Today, we’ll be using pasta that is not too thick and not too thin, around 1.7mm thick. [1.7mm Spaghettini] For today’s Japanese-style pasta, I recommend using a smooth type of Teflon sieve. Since I want a smooth texture today, I’ll boil the pasta.

Since we’ll also be adding some of the cooking water later, the water has a 1% salt content. [Today, it’s a 1% salt concentration.] Now, the bacon and garlic have lightly browned. At this point, we’ll add the spinach stems.

You can add them as they are, but tearing them like this helps them mix better with long pasta, so we’ll add them torn. Once the stems are added, we’ll coat the spinach with the delicious oil of bacon and garlic and stir-fry them together.

Now, the oil from the bacon and garlic has soaked into the stems nicely, and once they become slightly wilted, it’s time to add the star of today’s dish, butter. [Unsalted butter]

Since the bacon is already salty, and we’ll be adding soy sauce later, adding salted butter would be too much, so I’m recommending unsalted today. Melt the butter. Once the butter is added, pour soy sauce around the edge of the pot. [Point 2: Pour soy sauce around the edge of the pot]

When you add soy sauce, you get this amazing fragrant aroma! It’s soy sauce butter! Now that it’s giving off an indescribable aroma, I’m going to add soy sauce and a little mentsuyu (noodle soup base). [Point 3: Add the umami of mentsuyu]

Now, with this great aroma coming from the base, we’ll combine it with the diluted pasta water. At this point, we have a fantastic base!

If you want to add a bit more spiciness, take the chili pepper like this and press it to extract the spicy essence of the chili pepper. [Crush the chili pepper to adjust spiciness] Then, remove the chili pepper. With the heat turned off, we’ll mix in the pasta.

The Japanese-style pasta I’m making today gives more of an impression of cafe or chain restaurant food rather than traditional Italian pasta. I’ve also had experiences with pasta like this, such as mentaiko pasta, butter soy sauce pasta, or eggplant tempura Japanese-style pasta.

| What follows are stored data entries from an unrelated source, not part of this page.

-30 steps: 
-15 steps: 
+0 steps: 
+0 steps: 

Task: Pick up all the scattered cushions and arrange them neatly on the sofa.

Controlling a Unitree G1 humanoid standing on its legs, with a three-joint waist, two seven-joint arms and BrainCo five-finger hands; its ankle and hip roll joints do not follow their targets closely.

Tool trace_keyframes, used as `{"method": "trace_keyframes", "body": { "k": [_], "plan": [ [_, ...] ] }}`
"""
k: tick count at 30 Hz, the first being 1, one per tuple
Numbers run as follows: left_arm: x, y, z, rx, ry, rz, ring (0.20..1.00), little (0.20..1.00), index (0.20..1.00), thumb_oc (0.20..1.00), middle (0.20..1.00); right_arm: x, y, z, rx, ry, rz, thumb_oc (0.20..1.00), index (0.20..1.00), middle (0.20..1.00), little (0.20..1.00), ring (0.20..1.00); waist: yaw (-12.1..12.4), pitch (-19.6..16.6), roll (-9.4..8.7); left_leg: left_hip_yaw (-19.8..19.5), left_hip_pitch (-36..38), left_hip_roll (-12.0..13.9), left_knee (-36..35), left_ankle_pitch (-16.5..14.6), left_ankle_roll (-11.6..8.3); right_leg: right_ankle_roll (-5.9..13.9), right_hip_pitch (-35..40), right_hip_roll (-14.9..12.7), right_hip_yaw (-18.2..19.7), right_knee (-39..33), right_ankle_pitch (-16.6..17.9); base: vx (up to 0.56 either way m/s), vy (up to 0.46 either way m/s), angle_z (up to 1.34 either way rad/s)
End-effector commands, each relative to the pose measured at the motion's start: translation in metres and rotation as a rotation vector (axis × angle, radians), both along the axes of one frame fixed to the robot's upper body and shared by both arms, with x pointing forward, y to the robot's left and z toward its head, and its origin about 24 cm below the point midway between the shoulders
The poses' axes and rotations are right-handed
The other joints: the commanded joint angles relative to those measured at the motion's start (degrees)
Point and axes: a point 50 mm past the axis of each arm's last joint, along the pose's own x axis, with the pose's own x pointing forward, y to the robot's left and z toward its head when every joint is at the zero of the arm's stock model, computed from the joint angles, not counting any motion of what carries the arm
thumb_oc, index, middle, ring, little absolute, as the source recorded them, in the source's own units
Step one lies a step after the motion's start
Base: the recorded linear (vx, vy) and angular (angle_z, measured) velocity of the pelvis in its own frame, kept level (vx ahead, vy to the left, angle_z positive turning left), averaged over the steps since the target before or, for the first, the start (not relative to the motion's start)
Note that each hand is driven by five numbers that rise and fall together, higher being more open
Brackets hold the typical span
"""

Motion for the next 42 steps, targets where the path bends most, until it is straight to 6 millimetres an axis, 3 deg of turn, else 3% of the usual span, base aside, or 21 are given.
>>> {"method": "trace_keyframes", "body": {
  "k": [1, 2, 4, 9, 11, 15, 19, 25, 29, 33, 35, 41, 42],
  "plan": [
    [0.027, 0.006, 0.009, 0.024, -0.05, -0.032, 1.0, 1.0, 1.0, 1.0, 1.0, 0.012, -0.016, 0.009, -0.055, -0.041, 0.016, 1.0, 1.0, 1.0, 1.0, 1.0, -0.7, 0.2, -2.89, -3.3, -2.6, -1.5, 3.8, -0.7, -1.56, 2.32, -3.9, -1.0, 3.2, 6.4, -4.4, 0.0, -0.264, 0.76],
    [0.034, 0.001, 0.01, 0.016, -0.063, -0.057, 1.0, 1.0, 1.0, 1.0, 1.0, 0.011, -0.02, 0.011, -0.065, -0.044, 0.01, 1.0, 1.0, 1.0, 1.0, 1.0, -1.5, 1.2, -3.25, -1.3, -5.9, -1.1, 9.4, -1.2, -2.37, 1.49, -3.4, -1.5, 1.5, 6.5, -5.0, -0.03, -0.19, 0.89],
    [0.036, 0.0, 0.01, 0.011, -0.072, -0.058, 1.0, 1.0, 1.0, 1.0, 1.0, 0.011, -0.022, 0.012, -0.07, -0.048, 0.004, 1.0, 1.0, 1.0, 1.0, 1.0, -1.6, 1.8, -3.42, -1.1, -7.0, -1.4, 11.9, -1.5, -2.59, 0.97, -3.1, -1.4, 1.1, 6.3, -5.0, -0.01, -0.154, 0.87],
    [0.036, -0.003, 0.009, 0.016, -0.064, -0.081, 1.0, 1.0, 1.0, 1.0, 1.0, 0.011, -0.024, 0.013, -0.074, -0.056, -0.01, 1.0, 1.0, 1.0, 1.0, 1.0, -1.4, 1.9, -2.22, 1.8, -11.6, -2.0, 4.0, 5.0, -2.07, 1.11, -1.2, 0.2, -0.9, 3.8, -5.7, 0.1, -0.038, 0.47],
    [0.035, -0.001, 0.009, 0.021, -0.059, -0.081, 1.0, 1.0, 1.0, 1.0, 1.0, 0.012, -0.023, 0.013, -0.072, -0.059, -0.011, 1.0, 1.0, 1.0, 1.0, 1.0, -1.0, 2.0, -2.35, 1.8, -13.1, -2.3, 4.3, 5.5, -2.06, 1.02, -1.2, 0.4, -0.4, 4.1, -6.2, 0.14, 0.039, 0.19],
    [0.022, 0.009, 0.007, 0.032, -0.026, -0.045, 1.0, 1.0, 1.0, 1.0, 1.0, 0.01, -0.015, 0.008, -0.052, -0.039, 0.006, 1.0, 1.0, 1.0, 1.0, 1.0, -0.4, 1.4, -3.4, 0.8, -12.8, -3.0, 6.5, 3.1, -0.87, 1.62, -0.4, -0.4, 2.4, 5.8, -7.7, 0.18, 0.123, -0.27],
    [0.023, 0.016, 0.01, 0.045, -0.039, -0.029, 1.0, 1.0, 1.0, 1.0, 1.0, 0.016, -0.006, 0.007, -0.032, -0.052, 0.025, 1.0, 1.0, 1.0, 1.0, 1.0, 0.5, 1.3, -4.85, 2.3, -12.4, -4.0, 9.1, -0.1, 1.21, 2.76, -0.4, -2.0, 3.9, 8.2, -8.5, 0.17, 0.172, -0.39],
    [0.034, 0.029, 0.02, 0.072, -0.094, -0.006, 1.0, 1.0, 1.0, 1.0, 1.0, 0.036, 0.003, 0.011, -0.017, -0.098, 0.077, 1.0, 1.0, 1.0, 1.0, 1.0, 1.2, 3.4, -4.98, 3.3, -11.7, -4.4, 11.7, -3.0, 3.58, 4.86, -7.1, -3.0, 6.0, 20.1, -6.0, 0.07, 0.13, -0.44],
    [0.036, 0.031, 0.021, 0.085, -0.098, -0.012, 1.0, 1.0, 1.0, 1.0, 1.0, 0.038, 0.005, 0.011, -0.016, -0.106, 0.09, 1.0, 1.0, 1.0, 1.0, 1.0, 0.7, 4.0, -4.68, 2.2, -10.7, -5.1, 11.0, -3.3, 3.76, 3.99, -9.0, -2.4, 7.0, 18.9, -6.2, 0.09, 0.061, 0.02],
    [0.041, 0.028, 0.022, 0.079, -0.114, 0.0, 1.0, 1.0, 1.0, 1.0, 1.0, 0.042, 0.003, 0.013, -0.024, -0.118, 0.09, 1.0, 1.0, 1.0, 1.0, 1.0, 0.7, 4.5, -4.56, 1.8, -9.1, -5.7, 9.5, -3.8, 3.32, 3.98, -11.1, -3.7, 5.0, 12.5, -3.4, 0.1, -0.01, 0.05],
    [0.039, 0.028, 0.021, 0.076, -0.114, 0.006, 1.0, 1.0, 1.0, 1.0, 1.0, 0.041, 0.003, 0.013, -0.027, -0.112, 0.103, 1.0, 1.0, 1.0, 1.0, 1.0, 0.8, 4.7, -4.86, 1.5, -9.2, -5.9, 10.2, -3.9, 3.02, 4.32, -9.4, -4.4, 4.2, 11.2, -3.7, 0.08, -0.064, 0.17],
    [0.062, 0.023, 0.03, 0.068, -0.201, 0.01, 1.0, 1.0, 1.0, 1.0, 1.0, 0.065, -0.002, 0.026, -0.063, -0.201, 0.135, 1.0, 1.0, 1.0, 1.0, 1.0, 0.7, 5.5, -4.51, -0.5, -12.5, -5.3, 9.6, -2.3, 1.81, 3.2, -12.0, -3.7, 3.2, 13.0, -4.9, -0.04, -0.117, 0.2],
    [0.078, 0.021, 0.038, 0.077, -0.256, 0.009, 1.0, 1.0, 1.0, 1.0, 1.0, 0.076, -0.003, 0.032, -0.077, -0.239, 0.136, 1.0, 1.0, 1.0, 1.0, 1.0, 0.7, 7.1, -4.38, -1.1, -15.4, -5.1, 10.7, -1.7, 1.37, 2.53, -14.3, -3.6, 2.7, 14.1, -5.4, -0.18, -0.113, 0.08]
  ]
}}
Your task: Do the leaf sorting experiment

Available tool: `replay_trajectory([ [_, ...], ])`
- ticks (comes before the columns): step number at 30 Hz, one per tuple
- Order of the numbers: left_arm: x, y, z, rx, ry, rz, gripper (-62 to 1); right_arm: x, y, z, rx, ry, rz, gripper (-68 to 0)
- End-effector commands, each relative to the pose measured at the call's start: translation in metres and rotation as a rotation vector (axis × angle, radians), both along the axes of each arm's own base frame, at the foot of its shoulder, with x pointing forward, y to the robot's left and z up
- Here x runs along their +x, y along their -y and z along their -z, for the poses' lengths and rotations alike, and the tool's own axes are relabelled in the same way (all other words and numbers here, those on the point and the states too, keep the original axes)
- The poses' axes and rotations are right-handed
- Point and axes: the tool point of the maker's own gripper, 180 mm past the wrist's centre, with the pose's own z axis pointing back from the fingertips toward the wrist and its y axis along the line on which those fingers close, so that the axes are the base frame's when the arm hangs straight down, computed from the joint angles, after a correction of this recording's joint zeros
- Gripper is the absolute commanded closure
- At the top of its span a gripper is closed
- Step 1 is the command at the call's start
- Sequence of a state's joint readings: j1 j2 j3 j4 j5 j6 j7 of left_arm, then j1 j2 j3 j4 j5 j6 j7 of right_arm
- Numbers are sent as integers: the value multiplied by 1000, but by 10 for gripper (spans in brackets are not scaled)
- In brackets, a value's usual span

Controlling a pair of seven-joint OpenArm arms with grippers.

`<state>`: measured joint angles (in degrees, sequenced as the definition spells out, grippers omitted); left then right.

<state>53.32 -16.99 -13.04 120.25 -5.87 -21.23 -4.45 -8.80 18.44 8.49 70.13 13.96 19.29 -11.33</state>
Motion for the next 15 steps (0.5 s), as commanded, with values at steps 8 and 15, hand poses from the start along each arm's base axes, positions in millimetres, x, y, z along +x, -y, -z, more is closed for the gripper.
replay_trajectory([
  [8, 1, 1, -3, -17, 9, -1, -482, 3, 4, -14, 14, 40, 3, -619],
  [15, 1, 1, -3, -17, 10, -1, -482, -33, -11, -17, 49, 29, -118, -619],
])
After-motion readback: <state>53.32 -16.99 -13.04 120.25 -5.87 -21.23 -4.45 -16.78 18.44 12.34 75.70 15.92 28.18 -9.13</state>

In those Japanese-style pastas, they almost always have mentsuyu (noodle soup base) in them. The umami flavor of the mentsuyu is what makes them taste delicious, so for these Japanese-style pastas, it’s essential to add a little bit of noodle soup base.

For Japanese people, when it comes to noodle dishes like ramen, udon, soba, etc., what we look for is a texture that goes down smoothly. That’s why using a smooth type of Teflon sieve is highly recommended for Japanese-style pasta. It gives that smooth texture that we associate with it.

When the pasta is about 20-30 seconds away from being cooked, we’ll add the soft part of the spinach leaves along with the pasta. Since the leaves are soft enough to be eaten in salads, they just need to be blanched in boiling water for a moment.

Now that we’ve reached this point, we’ll combine the pasta with the sauce. Finally, we’ll mix the pasta and spinach with the sauce. And mix them together. For Japanese-style pasta, it’s delicious even if the sauce has a bit of liquid left over, so we’ll leave it and proceed to plate!

And now, the bacon and spinach butter soy sauce pasta is ready! Itadakimasu! It’s just delicious, isn’t it! When soy sauce combines with butter and a bit of mentsuyu, it truly becomes a Japanese-style pasta. Today, I intentionally left some liquid in the sauce, and I think it adds to the charm of Japanese-style pasta.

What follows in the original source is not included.